Judgment: The ultimate setting
Fear of the Last Judgment has
faded from the modern mind,
says Benedict, but it has been
replaced by the absence of hope,
in the face of injustice. “A world which
has to create its own justice,” which it
can never adequately do, “is a world
without hope” (#42).
Contrary to what you or I might think
at first blush, Final Judgment is “an image
of hope,” says Benedict. That’s because
there is justice, “and ‘undoing’ of past
suffering, a reparation that sets things
aright” (#43).
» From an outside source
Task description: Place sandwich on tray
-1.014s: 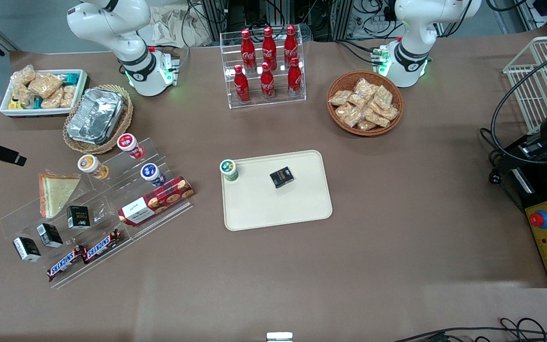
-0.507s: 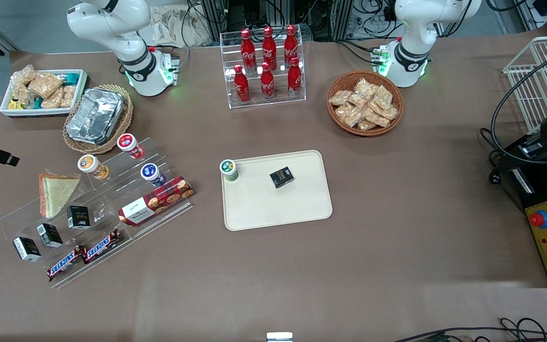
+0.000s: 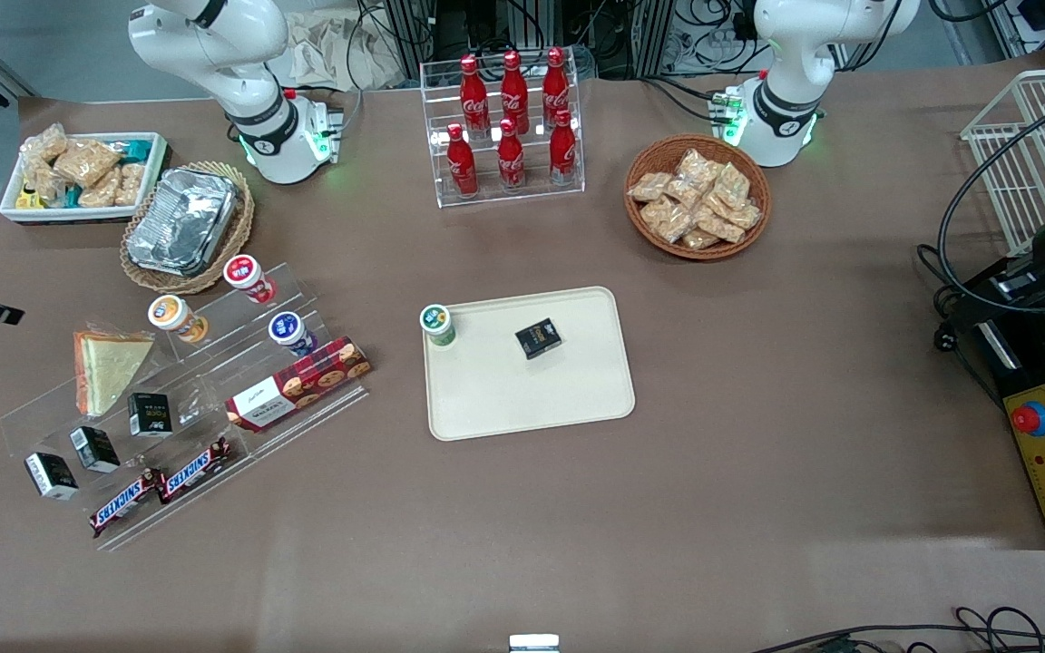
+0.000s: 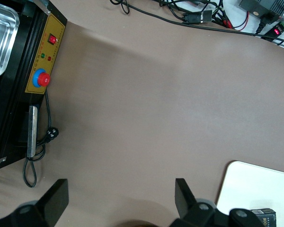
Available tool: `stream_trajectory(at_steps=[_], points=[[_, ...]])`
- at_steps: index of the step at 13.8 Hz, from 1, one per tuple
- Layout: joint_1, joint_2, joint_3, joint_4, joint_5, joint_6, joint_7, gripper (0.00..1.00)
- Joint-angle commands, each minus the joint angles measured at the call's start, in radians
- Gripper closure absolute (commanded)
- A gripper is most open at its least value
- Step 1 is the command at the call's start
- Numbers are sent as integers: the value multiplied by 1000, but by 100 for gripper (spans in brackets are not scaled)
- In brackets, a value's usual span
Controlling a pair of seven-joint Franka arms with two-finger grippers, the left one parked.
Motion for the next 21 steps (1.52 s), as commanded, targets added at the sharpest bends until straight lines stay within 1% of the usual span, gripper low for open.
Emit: stream_trajectory(at_steps=[1,4,6,10,12,17,19,20,21], points=[[5,-37,7,-96,9,98,-20,1],[10,-54,10,-194,9,207,-25,1],[18,-66,15,-249,9,270,-57,1],[64,-77,16,-315,11,368,-60,1],[79,-83,15,-343,11,415,-62,1],[82,-74,15,-426,11,520,-62,1],[84,-61,15,-429,11,527,-60,1],[82,-55,15,-429,11,530,-60,4],[82,-52,15,-429,11,533,-60,14]])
Only God can create justice,
says the pope; therefore “a world without
God is a world without hope” (#44).
Much of this section of the encyclical
is academic in nature, because so much
of our understanding of hope in the modern
world has been shaped by modern
philosophers. Pope Benedict digs in on
the debate, explaining the history of
various understandings of judgment.
In the end, he offers the conjectures
of some recent theologians who “are of
the opinion that the fire which both burns
and saves is Christ himself, the Judge
and Savior.” Our ultimate encounter
with Christ, offer these theologians, “is
the decisive act of judgment. Before his
gaze all falsehood melts away.” This
ultimate encounter with Jesus “transforms
and frees us, allows us to truly become
ourselves” (#47). These unnamed theologians—
could Pope Benedict be among
them?—see the final judgment as ultimately
a transforming, if possibly painful,
experience. The pope turns to the Catechism:
“The transforming moment of
this encounter certainly eludes earthly
time reckoning—it is the heart’s time, it
is the time of ‘passage’ to communion
with God in the Body of Christ” (#47).
Saved in Hope concludes with a
rousing reflection on the Marian hymn
“Ave Maris Stella” (“Mary, Star of the
Sea”). On the sea of history, Benedict
proclaims, Mary is one who shines a
light to lead the way. His reflection on
hope rightly ends on a note of praise.
John Feister is managing editor of Catholic
Update. He has masters’ degrees in humanities
and theology from Xavier University, Cincinnati.